:: TASK OBJECTIVE ::
Pick out each line below containing "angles".

───── COLLECTED DATA

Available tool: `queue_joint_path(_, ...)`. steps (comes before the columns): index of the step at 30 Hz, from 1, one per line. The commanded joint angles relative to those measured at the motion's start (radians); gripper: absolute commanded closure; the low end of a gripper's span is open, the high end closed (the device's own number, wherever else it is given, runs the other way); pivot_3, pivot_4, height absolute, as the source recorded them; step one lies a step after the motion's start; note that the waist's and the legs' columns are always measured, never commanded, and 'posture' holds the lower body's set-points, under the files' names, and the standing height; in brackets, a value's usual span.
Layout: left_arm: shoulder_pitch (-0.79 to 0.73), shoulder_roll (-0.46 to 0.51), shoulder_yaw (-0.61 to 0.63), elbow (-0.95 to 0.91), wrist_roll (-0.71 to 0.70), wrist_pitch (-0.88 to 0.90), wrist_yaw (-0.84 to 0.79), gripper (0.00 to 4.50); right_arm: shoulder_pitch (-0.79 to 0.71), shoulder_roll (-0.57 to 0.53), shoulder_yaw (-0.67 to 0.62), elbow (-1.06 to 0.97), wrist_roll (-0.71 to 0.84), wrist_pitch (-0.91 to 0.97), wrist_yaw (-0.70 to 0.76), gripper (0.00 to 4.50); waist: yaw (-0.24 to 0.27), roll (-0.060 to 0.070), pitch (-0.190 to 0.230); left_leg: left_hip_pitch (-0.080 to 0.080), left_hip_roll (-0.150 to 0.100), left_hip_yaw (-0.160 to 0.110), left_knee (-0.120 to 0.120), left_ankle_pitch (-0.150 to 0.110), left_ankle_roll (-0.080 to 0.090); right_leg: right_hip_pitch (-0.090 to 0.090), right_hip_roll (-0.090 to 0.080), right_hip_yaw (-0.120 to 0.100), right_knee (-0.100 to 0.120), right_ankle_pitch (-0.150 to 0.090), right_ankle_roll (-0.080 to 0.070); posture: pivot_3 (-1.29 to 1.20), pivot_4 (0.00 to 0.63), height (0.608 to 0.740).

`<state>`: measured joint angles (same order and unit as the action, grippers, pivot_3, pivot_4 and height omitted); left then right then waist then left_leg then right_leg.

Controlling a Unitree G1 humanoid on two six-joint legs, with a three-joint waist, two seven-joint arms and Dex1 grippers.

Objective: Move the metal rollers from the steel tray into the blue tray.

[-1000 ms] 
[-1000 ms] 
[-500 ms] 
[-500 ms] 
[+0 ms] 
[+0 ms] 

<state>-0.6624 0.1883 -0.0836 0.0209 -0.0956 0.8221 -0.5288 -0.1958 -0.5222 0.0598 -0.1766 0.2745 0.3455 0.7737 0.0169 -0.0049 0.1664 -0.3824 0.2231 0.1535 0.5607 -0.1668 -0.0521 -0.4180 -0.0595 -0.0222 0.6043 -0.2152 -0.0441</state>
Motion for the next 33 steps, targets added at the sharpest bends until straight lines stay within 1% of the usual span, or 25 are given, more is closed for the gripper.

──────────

:: SOLUTION TO THE PROBLEM ::
Available tool: `queue_joint_path(_, ...)`. steps (comes before the columns): index of the step at 30 Hz, from 1, one per line. The commanded joint angles relative to those measured at the motion's start (radians); gripper: absolute commanded closure; the low end of a gripper's span is open, the high end closed (the device's own number, wherever else it is given, runs the other way); pivot_3, pivot_4, height absolute, as the source recorded them; step one lies a step after the motion's start; note that the waist's and the legs' columns are always measured, never commanded, and 'posture' holds the lower body's set-points, under the files' names, and the standing height; in brackets, a value's usual span.
`<state>`: measured joint angles (same order and unit as the action, grippers, pivot_3, pivot_4 and height omitted); left then right then waist then left_leg then right_leg.

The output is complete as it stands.